*Activity*
What lines of the data below hold the string "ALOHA"? Copy each one out.

╭─ Provided data

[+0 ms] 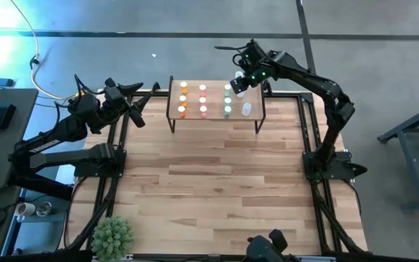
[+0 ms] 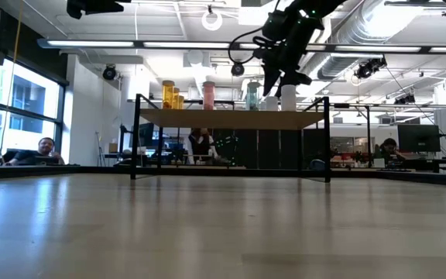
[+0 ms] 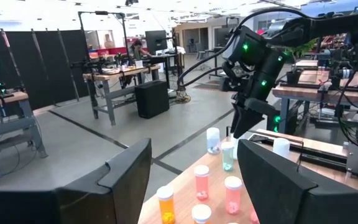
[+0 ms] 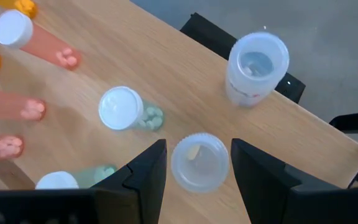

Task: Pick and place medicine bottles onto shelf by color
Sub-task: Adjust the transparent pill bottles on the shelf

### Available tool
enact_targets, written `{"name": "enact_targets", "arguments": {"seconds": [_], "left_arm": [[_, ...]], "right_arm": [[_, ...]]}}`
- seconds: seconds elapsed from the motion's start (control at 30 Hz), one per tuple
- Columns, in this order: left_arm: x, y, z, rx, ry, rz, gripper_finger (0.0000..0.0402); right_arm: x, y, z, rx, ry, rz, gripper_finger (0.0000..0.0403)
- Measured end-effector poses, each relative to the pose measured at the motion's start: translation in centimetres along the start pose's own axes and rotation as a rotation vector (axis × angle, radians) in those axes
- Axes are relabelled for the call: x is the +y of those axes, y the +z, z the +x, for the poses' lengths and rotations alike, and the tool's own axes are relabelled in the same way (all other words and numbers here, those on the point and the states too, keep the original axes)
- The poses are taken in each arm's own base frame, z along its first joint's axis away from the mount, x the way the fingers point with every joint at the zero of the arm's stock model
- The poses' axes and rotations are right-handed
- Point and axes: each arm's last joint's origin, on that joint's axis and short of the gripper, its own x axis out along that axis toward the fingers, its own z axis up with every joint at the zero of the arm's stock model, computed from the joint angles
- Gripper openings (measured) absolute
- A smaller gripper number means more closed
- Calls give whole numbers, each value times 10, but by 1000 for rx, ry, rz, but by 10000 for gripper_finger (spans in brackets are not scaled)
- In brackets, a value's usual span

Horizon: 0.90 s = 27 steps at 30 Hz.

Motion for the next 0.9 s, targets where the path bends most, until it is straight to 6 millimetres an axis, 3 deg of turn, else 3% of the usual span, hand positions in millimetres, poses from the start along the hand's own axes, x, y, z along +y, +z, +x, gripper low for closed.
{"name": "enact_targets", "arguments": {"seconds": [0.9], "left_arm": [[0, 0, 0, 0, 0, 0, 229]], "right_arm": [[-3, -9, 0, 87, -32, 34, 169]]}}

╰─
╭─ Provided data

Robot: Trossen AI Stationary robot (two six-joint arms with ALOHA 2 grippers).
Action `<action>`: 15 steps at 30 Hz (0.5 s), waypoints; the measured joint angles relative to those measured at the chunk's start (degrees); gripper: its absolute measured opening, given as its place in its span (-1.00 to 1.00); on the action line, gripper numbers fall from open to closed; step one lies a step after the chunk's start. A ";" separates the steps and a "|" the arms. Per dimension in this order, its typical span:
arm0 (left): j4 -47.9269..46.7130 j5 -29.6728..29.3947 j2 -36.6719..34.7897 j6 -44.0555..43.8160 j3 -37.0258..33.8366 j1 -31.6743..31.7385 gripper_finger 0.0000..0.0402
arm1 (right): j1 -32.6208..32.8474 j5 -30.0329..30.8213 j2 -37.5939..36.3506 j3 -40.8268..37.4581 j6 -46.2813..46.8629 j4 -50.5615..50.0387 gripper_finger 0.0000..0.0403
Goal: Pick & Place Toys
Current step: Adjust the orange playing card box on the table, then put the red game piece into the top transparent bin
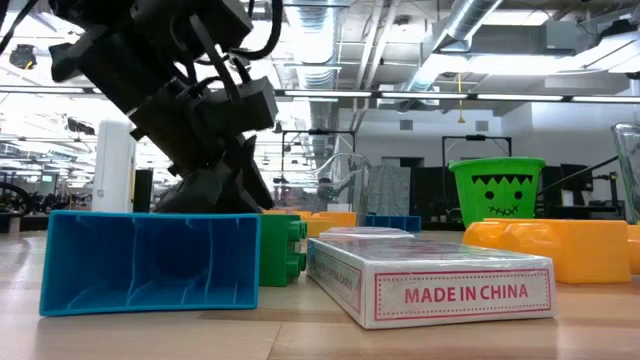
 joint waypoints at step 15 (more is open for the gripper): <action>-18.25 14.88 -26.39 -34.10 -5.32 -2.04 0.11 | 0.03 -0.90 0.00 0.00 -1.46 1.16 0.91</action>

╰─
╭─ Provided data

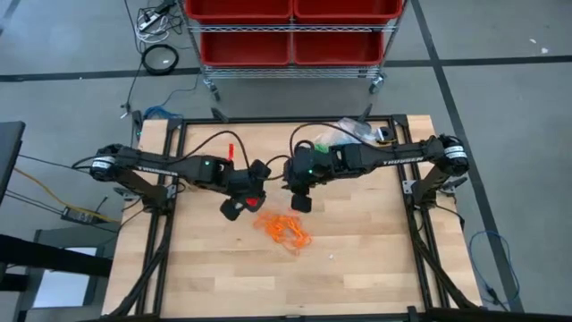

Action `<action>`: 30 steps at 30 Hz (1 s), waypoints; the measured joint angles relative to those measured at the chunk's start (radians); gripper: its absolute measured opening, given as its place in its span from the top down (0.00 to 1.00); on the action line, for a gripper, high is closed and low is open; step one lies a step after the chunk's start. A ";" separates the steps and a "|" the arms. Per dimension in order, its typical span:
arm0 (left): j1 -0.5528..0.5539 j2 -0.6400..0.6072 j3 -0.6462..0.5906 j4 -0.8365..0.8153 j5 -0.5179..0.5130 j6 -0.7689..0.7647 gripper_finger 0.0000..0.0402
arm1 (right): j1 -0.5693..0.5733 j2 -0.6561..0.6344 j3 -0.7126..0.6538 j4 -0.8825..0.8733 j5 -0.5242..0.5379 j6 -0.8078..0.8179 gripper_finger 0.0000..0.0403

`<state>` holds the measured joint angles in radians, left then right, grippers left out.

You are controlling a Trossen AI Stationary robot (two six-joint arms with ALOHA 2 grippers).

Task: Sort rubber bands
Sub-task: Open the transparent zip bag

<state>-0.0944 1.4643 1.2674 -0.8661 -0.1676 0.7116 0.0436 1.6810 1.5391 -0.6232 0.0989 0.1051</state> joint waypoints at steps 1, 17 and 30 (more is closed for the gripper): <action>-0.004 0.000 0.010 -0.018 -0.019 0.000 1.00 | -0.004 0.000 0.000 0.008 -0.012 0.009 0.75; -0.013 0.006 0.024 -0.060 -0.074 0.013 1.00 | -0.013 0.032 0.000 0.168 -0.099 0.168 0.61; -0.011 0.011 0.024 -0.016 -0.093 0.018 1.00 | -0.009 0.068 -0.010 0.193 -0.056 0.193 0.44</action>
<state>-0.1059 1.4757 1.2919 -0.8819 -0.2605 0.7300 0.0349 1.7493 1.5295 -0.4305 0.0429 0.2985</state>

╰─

*Exercise solution*
Robot: Trossen AI Stationary robot (two six-joint arms with ALOHA 2 grippers).
You are controlling a Trossen AI Stationary robot (two six-joint arms with ALOHA 2 grippers).

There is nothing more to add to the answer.